Youngsters take their amateur football very seriously. Photo: Star Archives

Football, even in the prosperous 1980s, was a complicated route and after the cricket explosion of the late 1990s, it has taken a backseat that rapidly made its way outside the class so to speak.

But for the past 6-7 years, the kids have turned to football and after this summer's blockbuster World Cup, they are streaming into the fields wearing their favourite jerseys.

You walk into any of the grounds in Dhanmondi, Mohammadpur, Gulshan and Banani and you'll see that more than half the ground is taken up by football while the other half, of course, belongs to cricket.

These are underground tournaments (as they like to call it these days) and are usually participated by upto 30-35 teams and of course, some of the players are really good.

Reazur Rahman Rohan, a professional cricketer but who plays as an attacking midfielder in these tournaments, is playing three tournaments at the moment in Banani and Dhanmondi and is obviously taking them quite seriously.

“It is the off-season for cricket so I get a lot of opportunity to keep my fitness going with these tournaments. Plus there's a lot of competition between teams these days since the players are good,” says Rohan who mentioned several youngsters like Sharan, Danish, Akib and Safwan as ones for the future.

“Last year there was a talent hunt tournament organised by a local politician in Dhanmondi. They called me up for the trials but as I had my cricket season coming up. They will be holding one probably after Eid this year too,” he adds.

He also mentions the Soccer Knights, a team made up of almost the entire NSU football team, who are one of the better teams in the underground scene and some of them are good enough for the professional level.

Like Rohan, Fuad Bin Sajjad also does his bit as a rightback for Soccer Messiahs (don't be fooled by the names though, these are serious footballers).

Everywhere across the city parks are inundated with football tournaments following the WC fever. Photo: Zahedul i khan

According to Fuad, he has come across two players, a midfielder and a goalkeeper, who he thinks would have easily made it as a pro had a better career as a footballer was on offer.

“Mustafa Walid Sarwar Birol has amazing passing sense and good shooting power but he's 23 and he has already let go of a chance to go professional because of the structure's weakness.
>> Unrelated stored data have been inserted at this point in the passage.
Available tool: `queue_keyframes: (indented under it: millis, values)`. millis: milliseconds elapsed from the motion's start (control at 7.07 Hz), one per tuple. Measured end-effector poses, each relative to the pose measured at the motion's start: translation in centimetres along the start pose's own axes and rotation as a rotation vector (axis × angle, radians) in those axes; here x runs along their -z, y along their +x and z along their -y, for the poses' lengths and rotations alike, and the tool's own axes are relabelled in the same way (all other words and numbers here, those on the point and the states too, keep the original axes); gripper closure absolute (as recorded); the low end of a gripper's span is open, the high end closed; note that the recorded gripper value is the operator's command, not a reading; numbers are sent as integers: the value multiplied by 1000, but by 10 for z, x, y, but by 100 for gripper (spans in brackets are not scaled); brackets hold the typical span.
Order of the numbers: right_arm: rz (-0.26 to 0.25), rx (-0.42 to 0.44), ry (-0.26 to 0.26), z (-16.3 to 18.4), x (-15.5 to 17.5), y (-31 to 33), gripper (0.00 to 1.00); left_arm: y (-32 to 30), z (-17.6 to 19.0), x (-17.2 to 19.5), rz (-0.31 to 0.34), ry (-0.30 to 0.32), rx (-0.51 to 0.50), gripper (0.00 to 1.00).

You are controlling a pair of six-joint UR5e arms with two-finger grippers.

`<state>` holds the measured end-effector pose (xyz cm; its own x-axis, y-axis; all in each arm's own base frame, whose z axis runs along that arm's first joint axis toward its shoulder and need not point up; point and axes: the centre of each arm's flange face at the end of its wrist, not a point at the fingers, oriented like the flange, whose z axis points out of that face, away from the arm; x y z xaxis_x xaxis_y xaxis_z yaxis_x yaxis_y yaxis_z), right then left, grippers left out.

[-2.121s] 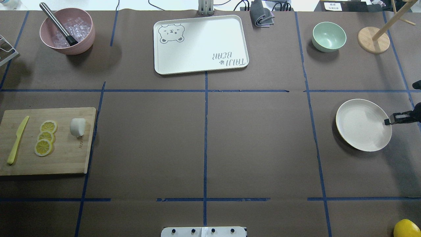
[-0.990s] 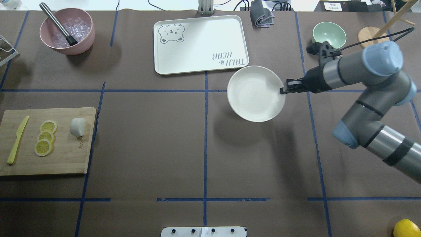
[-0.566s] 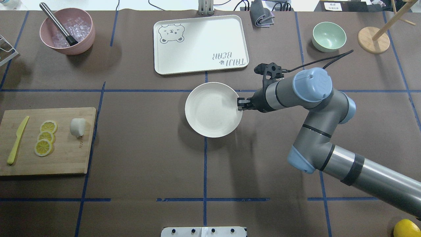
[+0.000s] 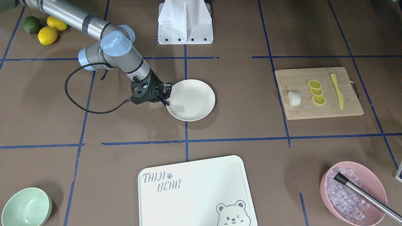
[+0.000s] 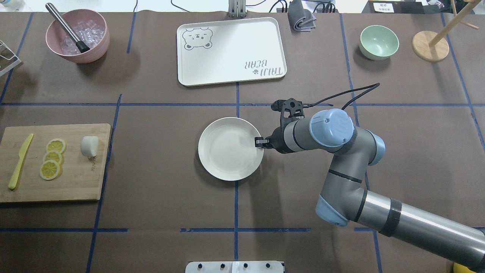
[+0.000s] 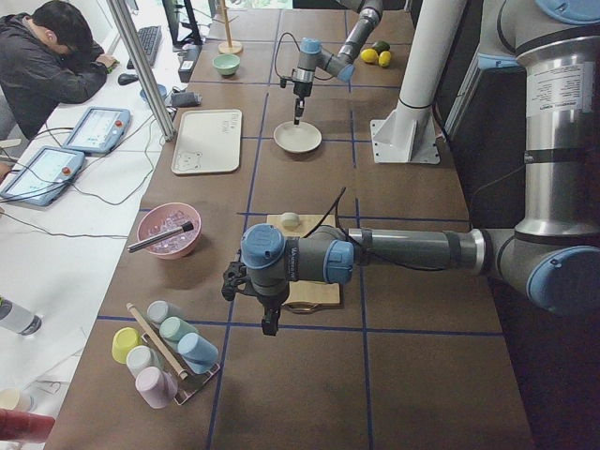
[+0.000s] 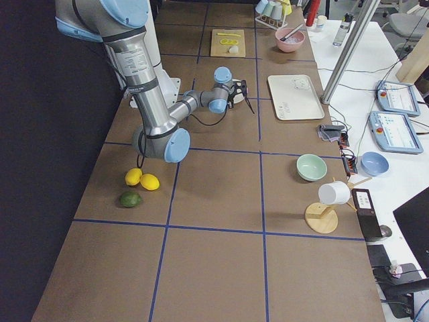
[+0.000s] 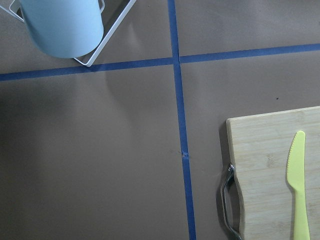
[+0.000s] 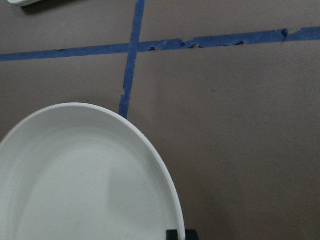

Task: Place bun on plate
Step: 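Slide the white plate with the right gripper toward the table center, then release the plate and withdraw the right arm out of view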

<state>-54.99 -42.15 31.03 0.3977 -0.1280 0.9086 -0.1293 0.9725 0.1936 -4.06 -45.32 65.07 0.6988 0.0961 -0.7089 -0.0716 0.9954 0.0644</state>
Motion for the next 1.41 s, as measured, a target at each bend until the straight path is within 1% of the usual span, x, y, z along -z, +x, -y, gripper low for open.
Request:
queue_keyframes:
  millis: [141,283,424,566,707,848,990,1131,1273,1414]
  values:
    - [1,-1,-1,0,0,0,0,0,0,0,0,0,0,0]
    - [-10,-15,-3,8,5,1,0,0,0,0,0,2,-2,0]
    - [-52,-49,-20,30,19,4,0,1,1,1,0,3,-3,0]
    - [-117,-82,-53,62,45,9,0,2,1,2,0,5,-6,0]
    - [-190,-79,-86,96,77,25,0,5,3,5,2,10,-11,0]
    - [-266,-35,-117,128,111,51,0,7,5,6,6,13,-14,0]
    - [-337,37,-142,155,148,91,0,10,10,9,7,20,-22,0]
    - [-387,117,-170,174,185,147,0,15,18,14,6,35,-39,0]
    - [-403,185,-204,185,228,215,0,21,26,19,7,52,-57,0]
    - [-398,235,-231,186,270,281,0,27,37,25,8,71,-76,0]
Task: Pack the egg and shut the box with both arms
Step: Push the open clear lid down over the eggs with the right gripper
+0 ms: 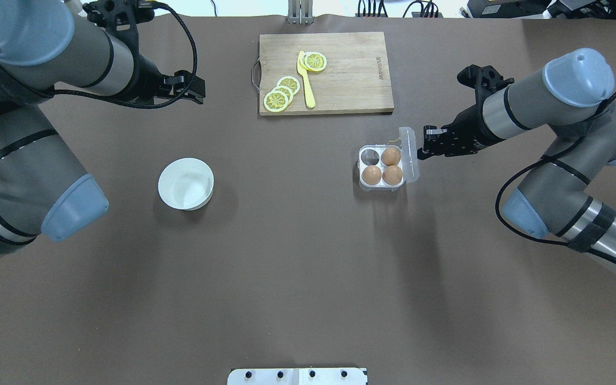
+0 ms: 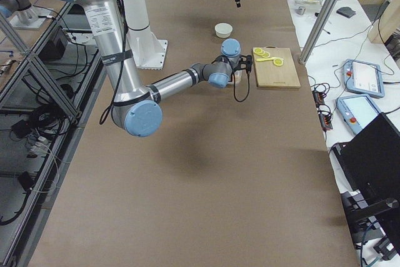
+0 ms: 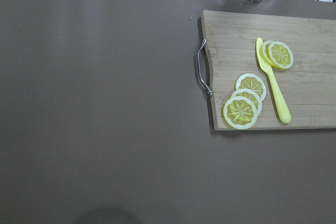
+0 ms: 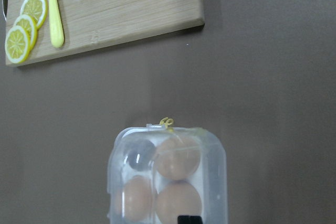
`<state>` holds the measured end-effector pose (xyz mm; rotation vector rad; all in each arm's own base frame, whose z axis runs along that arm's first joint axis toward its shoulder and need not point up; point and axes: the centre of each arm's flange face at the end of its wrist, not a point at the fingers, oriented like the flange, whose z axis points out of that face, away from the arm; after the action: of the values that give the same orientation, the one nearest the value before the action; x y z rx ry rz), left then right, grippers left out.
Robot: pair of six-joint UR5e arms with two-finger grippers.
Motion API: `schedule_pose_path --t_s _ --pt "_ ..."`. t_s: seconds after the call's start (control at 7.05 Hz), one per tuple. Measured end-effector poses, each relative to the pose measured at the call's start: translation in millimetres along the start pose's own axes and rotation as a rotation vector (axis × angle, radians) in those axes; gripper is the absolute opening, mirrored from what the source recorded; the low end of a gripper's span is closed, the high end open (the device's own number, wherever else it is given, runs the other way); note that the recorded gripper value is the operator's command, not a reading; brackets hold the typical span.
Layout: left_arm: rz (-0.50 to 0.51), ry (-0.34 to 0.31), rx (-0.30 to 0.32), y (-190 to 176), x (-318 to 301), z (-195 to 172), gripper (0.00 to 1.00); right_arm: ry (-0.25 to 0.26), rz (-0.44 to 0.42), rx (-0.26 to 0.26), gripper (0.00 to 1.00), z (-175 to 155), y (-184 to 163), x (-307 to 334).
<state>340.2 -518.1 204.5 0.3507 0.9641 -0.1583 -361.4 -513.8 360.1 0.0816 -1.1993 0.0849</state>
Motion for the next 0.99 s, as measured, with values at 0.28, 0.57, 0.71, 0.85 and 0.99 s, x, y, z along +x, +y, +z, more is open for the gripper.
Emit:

He had offers but as you know, football doesn't offer a good career,” says Fuad, who has also played Second Division Cricket.

Incidentally, Mustafa is the son of former national player and coach Golam Sarwar Tipu but even his illustrious background doesn't attract him to the Bangladesh League.

“Then there is Tanzir, who has left football now that he's working. He is one of the best goalkeeper in this scene and in one tournament in 2008, he saved seven penalties,” says Fuad.

The likes of Mustafa and Tanzir haven't exactly given up on a dream career as the Bangladesh League has little to offer for anyone other than the top twenty players in the country.

In fact, the yawning gap between professional football and the people is getting wider by the day. As Rohan mentions, the talent hunt would be alluring to budding footballers but it doesn't guarantee anything, as the clubs will just not be impressed with these talents.

Amer Khan, managing director of The Source (an event management firm), organises football tournaments for schools and universities and mentions how the holidays and exams have clashed with his plans for holding one. “The tournament will be held after Eid. All the schools are not opening at the right time or exams are still going on, so they need some time for preparation,” said Amer.

“It will still have enough enthusiasm and passion because the EPL (English Premier League) and (Spanish) La Liga will be starting by that time,” he adds.

Amer is also working with Bangladesh Football Federation (BFF) since his tournaments are quite unique in the sense that schools participate in them.

Some of these players are bursting with talent and need a proper stage. This can only be done by the BFF; it is high time they get serious and have a hand on the game's pulse.